In the interim, the agency said it is appropriate to exercise enforcement discretion against products containing NAC, if such products are not otherwise in violation of the Federal Food, Drug, and Cosmetic Act. “We intend to issue guidance on this topic,” Stearn wrote. 

‘Extralegal Power Grab’
CRN characterized FDA’s recent response as an attempt at an “extralegal power grab” to apply DSHEA retroactively, setting a precedent that the agency might sideline other dietary ingredients in a similar fashion. The association warned this type of sidelining could favor the pharmaceuticals industry for other ingredients found in food.

“Even though FDA has previously acknowledged NAC as a legal and safe supplement ingredient, the agency is attempting to create the power to remove legitimate dietary supplements from the market that the law plainly does not give it,” Steve Mister, president and CEO of CRN, said, expressing disappointment about the agency’s decision to reject CRN’s petition and open up rulemaking instead.

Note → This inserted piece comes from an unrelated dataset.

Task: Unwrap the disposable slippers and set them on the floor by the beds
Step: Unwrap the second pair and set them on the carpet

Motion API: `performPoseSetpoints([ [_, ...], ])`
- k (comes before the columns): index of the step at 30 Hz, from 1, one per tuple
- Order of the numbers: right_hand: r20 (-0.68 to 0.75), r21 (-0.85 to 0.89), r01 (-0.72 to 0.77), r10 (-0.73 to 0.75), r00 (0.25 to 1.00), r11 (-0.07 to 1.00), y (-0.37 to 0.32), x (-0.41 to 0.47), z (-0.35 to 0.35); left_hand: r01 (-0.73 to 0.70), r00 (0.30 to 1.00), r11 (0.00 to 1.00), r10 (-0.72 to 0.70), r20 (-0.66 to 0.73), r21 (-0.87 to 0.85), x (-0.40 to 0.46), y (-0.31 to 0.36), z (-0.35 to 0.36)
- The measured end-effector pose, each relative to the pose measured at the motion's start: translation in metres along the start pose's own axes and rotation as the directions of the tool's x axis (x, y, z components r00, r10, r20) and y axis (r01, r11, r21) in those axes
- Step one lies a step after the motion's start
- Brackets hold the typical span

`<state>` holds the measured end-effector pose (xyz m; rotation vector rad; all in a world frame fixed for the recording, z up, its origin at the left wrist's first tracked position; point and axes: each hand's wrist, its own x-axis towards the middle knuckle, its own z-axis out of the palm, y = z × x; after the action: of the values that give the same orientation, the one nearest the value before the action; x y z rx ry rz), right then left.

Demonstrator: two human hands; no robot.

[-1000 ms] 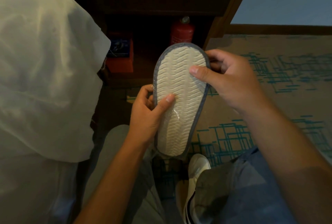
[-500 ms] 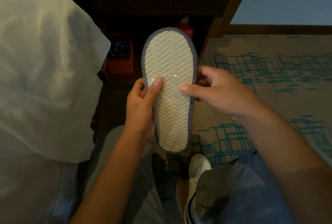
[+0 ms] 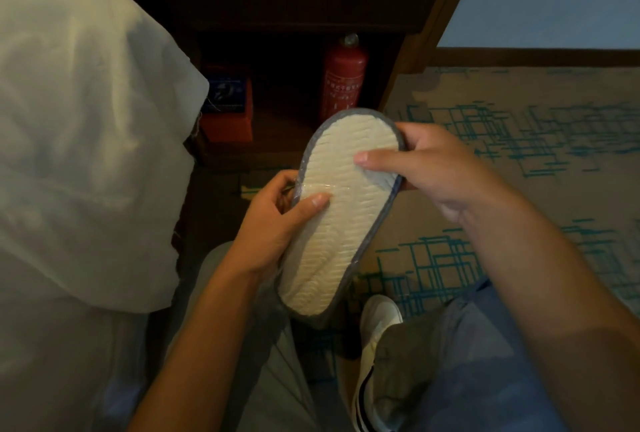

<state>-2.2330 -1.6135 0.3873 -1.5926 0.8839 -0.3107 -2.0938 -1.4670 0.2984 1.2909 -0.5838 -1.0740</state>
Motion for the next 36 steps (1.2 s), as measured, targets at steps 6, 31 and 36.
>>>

“While the ingredient at issue now is NAC, a broader issue is at stake—FDA’s ability to declare tried and true dietary ingredients off limits to dietary supplements and to confer drug companies with a monopoly over those ingredients, with few options for the industry to challenge those actions,” CRN said in a statement. “FDA claims to have this authority regardless of whether the dietary ingredient under review is marketed for the same intended uses, in the same delivery forms, or the same dosage as the drug. Today’s decision sets a dangerous and extralegal precedent for other supplement ingredients.”

CRN warned that NAC may spend years in regulatory limbo based on how long the rulemaking process could take. The association welcomed FDA’s decision to exercise enforcement discretion for NAC in the meantime, and said it is “guardedly hopeful” that these products will return to retailer’s shelves, in part due to the agency recognizing a lack of safety issues related to NAC.

“However, enforcement discretion and a vague promise of future rulemaking do not provide industry and consumers adequate assurances of future access to this ingredient,” the association continued. “CRN also acknowledges that FDA has made clear its decision on NAC is now a final agency action, ripe for judicial interpretation. We are pleased to get this finality and clarity, while we respectfully disagree with the agency’s analysis, so CRN and our members can evaluate our options going forward. We are presently in consultation with our members about next steps, but every option, including immediate legal action, remains on the table.”